Addressing salad supply chains
29 January 2018
Researchers from Cardiff University are teaming up with the world’s largest dedicated online grocery retailer to investigate the environmental and social implications of food waste.
The £50,000 project led by the Panalpina Centre for Manufacturing and Logistics Research, based in Cardiff Business School, will give the researchers unrivalled access to Ocado’s Salad supply chain.
In a bid to understand the scale of the organisation’s food waste, the team will develop a simulation model which can be used by Ocado to measure food waste periodically.
Of mutual benefit
Dr Vasco Sanchez Rodrigues, Senior Lecturer in Logistics and Operations Management at Cardiff Business School, said: “Collaborating with Ocado Group in this way offers us a unique opportunity to develop an innovative methodology to estimate the footprint of food waste.

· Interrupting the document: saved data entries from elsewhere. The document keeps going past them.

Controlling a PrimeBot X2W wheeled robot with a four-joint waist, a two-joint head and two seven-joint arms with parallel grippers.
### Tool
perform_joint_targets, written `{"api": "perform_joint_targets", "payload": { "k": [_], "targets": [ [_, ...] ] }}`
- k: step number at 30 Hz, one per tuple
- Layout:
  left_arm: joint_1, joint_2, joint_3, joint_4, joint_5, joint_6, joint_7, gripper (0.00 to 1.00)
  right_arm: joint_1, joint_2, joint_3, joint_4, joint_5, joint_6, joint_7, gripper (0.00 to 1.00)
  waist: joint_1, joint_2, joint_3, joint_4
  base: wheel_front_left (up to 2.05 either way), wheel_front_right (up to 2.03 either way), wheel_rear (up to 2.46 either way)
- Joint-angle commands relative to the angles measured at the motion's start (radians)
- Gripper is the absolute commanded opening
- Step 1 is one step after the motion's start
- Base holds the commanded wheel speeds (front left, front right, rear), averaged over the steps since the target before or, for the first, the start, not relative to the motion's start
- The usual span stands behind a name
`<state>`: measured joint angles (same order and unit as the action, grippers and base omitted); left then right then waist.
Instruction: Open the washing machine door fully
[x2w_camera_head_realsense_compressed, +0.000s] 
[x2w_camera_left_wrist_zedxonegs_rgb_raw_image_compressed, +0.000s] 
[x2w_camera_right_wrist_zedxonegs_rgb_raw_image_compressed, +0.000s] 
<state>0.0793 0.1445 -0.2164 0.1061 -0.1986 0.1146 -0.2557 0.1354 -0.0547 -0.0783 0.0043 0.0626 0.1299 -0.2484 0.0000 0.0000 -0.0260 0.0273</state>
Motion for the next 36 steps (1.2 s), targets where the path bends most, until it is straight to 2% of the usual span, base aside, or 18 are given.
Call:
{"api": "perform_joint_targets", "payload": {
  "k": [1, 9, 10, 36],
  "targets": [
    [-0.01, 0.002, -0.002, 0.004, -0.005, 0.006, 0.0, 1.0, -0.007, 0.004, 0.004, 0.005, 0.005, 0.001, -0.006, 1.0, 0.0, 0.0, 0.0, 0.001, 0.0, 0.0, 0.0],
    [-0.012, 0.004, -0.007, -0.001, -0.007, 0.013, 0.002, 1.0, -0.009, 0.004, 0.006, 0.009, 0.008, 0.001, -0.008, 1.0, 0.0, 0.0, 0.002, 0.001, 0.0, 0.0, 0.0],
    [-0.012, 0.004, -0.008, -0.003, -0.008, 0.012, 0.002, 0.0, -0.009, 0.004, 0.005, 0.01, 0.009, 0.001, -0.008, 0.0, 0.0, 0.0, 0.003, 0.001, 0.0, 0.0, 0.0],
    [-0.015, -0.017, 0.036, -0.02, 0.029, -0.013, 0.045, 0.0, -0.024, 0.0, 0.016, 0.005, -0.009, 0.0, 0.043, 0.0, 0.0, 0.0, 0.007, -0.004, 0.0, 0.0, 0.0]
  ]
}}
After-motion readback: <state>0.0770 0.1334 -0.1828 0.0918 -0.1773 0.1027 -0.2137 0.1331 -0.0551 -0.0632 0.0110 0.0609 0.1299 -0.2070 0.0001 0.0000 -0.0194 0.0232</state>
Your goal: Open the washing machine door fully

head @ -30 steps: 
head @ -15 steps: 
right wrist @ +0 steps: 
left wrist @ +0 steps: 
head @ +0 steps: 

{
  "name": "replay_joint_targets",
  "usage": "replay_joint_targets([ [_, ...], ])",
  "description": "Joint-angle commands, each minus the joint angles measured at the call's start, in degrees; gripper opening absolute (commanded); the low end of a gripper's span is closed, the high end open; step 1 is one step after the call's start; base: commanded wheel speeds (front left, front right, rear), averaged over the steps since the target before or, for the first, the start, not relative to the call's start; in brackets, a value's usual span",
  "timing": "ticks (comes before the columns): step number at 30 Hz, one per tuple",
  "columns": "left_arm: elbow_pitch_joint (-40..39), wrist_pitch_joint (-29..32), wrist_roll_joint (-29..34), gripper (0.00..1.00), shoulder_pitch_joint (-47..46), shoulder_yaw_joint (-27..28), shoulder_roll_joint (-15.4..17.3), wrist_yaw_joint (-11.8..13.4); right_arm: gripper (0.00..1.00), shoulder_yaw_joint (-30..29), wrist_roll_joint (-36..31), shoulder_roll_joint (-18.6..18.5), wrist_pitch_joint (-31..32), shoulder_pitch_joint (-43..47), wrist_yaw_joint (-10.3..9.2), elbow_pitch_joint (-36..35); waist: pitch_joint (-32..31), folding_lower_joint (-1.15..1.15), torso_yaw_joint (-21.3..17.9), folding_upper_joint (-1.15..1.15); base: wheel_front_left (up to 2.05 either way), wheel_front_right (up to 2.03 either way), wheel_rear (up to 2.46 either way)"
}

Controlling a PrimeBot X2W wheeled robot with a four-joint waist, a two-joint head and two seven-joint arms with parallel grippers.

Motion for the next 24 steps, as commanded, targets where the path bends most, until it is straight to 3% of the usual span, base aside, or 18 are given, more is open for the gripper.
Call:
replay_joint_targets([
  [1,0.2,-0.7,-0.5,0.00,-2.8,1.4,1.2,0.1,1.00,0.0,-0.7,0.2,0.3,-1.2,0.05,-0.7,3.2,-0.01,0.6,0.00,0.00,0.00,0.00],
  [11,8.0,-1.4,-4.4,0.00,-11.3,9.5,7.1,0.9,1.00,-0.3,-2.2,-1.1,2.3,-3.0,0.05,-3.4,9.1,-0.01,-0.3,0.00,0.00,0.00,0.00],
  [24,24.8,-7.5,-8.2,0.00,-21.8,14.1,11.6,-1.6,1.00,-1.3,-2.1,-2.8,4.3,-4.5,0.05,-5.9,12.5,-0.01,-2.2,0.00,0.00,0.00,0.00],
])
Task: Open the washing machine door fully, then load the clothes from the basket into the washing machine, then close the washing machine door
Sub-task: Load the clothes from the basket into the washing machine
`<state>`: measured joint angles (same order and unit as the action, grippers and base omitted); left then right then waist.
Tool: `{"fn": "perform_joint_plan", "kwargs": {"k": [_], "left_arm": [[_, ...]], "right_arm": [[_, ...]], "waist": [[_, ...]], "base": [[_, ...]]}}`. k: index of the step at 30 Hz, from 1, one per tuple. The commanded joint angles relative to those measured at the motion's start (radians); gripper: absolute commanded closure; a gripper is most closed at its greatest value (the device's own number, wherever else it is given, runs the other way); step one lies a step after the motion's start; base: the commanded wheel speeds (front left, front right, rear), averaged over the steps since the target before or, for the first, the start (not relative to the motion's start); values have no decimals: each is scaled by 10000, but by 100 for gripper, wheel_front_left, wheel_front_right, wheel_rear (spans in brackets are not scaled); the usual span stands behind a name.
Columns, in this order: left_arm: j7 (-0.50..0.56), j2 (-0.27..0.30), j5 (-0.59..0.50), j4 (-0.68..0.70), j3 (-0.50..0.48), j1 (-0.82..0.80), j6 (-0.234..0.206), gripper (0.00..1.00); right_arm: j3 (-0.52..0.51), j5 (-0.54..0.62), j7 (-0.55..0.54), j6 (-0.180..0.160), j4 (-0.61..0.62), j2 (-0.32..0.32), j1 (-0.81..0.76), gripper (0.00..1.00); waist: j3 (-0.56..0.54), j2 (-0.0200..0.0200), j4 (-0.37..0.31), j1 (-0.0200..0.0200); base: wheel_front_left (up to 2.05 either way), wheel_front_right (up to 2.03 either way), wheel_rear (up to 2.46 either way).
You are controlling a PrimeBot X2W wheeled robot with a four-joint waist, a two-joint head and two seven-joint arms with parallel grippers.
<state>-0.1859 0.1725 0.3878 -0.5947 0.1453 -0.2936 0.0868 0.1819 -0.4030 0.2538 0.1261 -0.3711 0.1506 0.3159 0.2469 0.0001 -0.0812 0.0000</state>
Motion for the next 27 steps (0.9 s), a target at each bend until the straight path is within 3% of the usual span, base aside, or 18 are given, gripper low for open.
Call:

“And as a result, I expect our research to generate findings of mutual benefit to industry and academia.”
Globally, the total amount of food waste in 2007 occupied almost 1.4 billion hectares, equal to approximately 28 percent of the world’s agricultural land area and costing approximately £500 million.
Dr Emrah Demir, Panalpina Associate Professor of Manufacturing and Logistics, added: “With access to an industry partner’s supply chains, myself and colleagues Dr Vasco Sanchez Rodrigues and Dr Xun Wang will be able to implement smart tools and methods which I’m confident will shed light on how food waste can be reduced.”
WRAP Cymru, the circular economy experts, will also be a part of the project WRAP works with UK governments, the EU and other funders to help deliver their policies on waste prevention and resource efficiency.